# Louis Williams Wants Allen Iverson's Spot



## ATLien (Jun 18, 2002)

http://www.ajc.com/news/content/shared-gen/ap/General_Basketball_News/BKN_76ers_Williams.html

*Louis Williams wears a headband like Allen Iverson. He's starting to tattoo his arms like Iverson. And Williams seems to care little about the opinions other have of him, just like — sound familiar? — Iverson. So it's really no surprise that Williams has his goals set pretty high, especially for an 18-year-old second-round draft pick: He wants Iverson's job.

OK, so winning a starting guard spot is a long shot. But the boldness of Williams' words off the court is representative of the way he plays on it, and that's made an early favorable impression with the Philadelphia 76ers.

"I'm even going after Allen's spot," Williams said Wednesday. "Really, it is impossible, but that's just the confidence you've got to have."

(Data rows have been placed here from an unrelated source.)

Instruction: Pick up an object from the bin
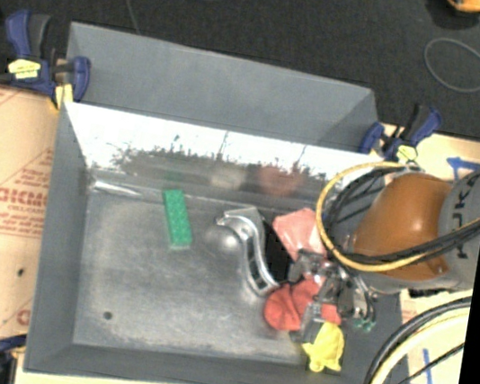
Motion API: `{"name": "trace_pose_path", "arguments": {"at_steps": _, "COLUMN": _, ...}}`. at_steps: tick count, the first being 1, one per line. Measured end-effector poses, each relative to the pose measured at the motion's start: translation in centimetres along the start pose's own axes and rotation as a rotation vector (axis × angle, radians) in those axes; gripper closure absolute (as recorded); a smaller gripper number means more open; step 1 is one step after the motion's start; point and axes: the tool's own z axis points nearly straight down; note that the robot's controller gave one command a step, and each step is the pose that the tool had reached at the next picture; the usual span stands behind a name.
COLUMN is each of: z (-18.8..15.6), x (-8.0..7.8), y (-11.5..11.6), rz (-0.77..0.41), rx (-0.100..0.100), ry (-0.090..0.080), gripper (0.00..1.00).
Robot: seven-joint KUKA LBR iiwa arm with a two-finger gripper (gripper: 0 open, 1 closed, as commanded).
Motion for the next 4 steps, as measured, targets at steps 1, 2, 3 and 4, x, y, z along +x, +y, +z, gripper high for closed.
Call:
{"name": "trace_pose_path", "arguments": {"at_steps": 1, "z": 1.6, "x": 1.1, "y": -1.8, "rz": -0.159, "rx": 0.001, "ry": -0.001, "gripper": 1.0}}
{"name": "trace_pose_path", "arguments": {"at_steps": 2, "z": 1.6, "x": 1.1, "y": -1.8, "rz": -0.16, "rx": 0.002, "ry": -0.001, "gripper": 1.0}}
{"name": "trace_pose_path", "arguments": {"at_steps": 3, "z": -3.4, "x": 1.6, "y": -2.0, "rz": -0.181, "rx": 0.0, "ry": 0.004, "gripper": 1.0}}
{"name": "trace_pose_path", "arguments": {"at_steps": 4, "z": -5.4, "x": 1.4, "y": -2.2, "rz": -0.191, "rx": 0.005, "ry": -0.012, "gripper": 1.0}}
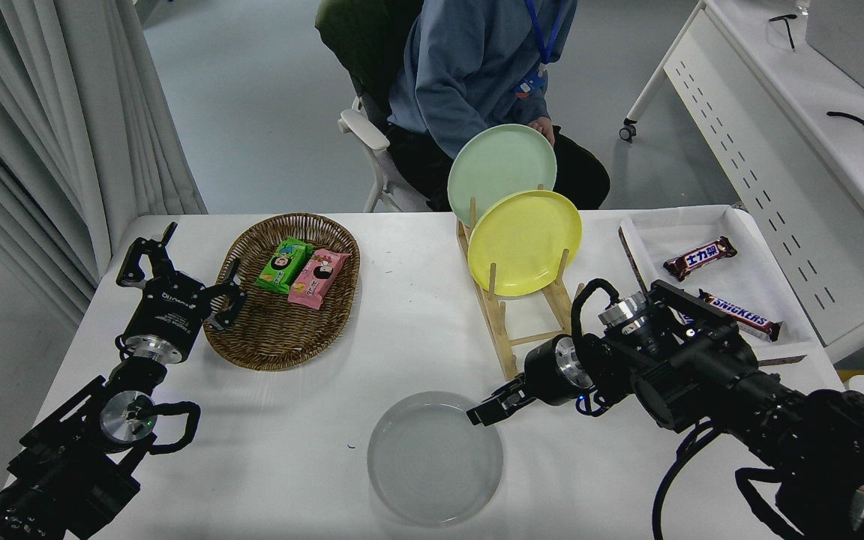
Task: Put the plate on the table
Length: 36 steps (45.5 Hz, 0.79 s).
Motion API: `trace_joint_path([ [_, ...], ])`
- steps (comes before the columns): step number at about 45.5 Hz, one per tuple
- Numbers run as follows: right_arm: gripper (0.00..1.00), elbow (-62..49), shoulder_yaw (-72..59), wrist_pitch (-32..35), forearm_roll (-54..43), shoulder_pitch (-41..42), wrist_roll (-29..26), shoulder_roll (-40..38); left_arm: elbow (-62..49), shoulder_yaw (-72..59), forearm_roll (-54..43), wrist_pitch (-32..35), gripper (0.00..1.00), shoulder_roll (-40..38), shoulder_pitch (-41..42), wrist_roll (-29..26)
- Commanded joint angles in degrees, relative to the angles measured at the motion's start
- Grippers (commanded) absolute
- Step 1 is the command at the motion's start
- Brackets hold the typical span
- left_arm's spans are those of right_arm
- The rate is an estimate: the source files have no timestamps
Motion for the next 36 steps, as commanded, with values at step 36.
trace_joint_path([
  [36, 1.0, 23.0, -4.0, 10.7, -34.2, 9.7, 0.4, 0.0, -0.1, 0.0, 0.0, 0.0, 1.0, 0.0, 0.0, 0.0],
])
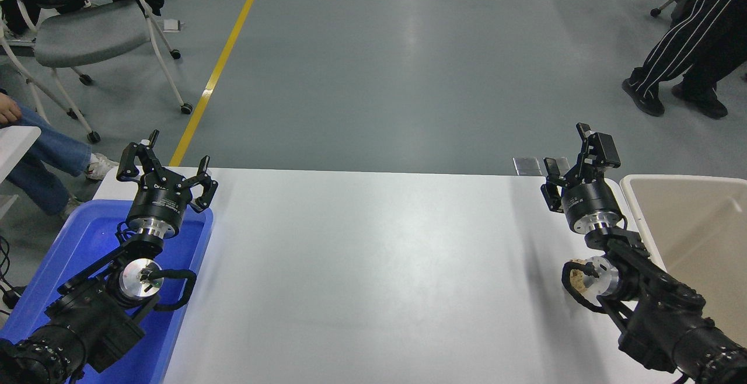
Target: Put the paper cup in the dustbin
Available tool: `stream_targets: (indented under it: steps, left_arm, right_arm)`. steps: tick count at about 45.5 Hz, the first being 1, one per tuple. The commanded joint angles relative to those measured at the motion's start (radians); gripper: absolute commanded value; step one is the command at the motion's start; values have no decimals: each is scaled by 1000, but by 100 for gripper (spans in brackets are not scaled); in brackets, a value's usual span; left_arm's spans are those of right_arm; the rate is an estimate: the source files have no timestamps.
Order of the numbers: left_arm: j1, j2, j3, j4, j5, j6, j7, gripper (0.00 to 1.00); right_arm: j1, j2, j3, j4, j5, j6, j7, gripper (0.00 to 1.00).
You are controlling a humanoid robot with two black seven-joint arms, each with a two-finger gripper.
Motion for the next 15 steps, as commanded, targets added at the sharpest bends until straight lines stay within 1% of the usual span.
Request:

Williams, a 6-foot-1, 175-pound guard from South Gwinnett High School in Snellville, Ga., surely doesn't lack confidence.

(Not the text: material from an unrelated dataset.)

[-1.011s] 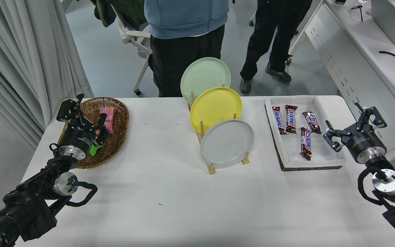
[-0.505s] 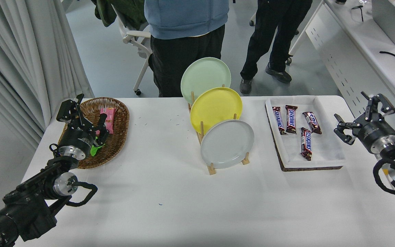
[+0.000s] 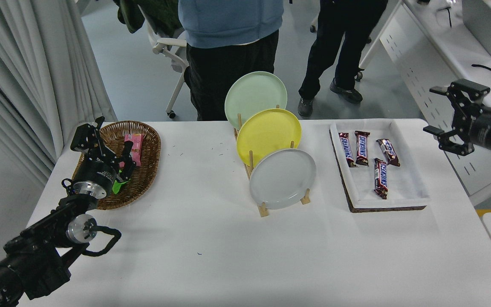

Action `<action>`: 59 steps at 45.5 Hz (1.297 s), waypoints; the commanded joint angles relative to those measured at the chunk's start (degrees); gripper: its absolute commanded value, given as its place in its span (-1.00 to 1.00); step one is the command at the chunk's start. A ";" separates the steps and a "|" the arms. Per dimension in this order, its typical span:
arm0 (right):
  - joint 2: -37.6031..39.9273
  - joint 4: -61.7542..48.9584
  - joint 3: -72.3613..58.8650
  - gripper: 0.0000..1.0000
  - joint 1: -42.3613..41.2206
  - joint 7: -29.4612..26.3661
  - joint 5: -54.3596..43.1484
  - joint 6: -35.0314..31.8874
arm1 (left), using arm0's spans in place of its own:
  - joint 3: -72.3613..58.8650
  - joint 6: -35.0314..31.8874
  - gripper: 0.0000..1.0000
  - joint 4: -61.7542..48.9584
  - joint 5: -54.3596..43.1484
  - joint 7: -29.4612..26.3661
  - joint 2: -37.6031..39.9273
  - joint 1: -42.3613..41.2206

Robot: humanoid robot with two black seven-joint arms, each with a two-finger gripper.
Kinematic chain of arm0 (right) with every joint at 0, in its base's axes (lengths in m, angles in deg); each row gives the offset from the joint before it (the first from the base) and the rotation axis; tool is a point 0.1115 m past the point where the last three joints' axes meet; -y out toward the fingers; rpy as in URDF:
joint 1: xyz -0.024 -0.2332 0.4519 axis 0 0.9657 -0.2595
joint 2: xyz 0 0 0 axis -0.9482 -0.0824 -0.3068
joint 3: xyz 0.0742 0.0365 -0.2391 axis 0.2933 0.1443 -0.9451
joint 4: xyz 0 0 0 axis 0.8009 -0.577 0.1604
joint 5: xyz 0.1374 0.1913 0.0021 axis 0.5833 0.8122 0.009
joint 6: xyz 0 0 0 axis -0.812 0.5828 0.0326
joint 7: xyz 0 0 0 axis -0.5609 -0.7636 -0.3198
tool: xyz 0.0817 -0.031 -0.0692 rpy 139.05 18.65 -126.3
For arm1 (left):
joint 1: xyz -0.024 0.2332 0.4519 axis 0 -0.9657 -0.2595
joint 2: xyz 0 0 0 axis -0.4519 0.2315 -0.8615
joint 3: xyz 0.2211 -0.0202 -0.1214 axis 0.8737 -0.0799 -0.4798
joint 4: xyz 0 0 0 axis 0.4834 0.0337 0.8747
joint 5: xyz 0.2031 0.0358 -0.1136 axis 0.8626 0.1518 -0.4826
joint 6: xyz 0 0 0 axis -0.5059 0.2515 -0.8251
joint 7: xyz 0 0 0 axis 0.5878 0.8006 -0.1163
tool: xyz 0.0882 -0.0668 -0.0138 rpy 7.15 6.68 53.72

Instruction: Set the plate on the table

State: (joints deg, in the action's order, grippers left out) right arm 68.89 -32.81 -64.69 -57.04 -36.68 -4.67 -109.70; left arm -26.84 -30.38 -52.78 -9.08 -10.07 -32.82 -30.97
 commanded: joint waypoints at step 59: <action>-1.18 30.77 -15.04 1.00 -14.61 -5.99 11.84 18.32 | 0.02 0.00 1.00 0.00 0.03 0.00 0.00 0.00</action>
State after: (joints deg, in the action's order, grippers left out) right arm 69.85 -8.97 -78.46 -71.73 -38.83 1.57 -104.11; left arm -26.84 -30.38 -52.79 -9.09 -10.06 -32.82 -30.97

The Naismith Award winner as the nation's top high school player, Williams spurned the advice of those close to him and the hangers-on who said he needed to play a year or two for the University of Georgia before going pro.

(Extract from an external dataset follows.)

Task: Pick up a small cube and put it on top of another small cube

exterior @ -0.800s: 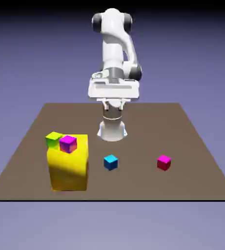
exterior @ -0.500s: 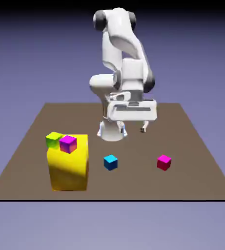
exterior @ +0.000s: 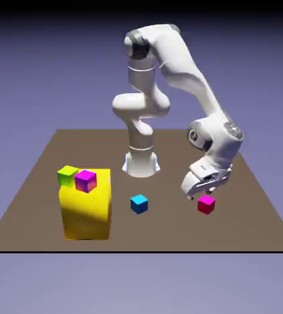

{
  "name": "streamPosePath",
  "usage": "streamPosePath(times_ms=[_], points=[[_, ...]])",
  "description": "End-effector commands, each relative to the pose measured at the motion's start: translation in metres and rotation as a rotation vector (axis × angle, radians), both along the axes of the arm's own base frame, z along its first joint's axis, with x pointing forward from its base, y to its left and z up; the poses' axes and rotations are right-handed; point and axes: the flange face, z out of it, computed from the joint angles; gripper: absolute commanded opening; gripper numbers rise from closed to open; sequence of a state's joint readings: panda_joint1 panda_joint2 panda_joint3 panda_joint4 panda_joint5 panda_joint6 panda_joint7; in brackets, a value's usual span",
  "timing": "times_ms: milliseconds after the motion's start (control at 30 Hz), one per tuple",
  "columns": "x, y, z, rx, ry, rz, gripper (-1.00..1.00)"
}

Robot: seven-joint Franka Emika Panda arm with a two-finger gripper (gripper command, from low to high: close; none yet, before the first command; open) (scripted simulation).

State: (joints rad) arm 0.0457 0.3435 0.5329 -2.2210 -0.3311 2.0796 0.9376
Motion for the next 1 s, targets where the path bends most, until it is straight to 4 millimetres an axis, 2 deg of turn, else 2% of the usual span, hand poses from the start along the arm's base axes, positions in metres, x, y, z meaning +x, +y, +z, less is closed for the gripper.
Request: streamPosePath(times_ms=[0,267,300,400,433,467,500,600,633,800,967], points=[[-0.005,0.009,-0.008,-0.018,0.034,0.020,0.00],[-0.043,0.072,-0.054,-0.142,0.270,0.166,0.00],[-0.043,0.072,-0.054,-0.142,0.270,0.166,0.00],[-0.063,0.049,-0.109,-0.143,0.270,0.165,0.00],[-0.065,0.048,-0.112,-0.142,0.270,0.166,0.00],[-0.065,0.048,-0.112,-0.142,0.270,0.166,-1.00],[-0.065,0.048,-0.112,-0.142,0.270,0.166,-1.00],[-0.044,0.071,-0.057,-0.143,0.270,0.165,-1.00],[-0.039,0.060,-0.055,-0.152,0.274,0.148,-1.00],[-0.016,-0.022,-0.055,-0.188,0.297,0.025,-1.00],[-0.003,-0.105,-0.042,-0.182,0.311,-0.120,-1.00]])
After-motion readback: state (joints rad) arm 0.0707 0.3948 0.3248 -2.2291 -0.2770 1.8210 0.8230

Even as he was being projected as a mid- to late-second-round pick, Williams boasted his chances of going in the first round were 85 to 90 percent and that was "just being modest, really."

Then, his ego ran into a pick.

Watching the NBA draft at a local Atlanta sports restaurant, a surprised and teary Williams waited and waited for more than 40 picks, wondering when or if his name was going to be called. After C.J. Miles, another high school standout guard, was picked 34th by Utah, Williams thought his chance was gone.

"I lost all hope because no teams that I worked out for had picks after that," Williams said.

The Sixers gambled, rolling the dice that at only 18 there was plenty of time to let Williams develop and made him their first high school draft pick since taking Darryl Dawkins with the fifth overall pick in 1975.

"I think he belongs," said Sixers coach Maurice Cheeks, a former All-Star point guard.

Williams is trying to show he belongs, and as a viable contributor, not just someone to watch from the end of the bench or as an NBDL candidate. He was aggressive in Wednesday's scrimmage, taking shots without hesitation from the top of the key and added a nice dish under the basket to Steve Castleberry.

Williams said playing only a few minutes in an NBA game is "way greater" than playing 30 minutes in a college game. He has no regrets about skipping college, though ironically his first NBA practices are on a college court, and insisted he's not in awe of players he grew up idolizing like Iverson.

"How many 18-year-old guys can even have this opportunity?" Williams said. "There's millions and millions of high school basketball players out there in the world and I get to practice every day with Allen Iverson."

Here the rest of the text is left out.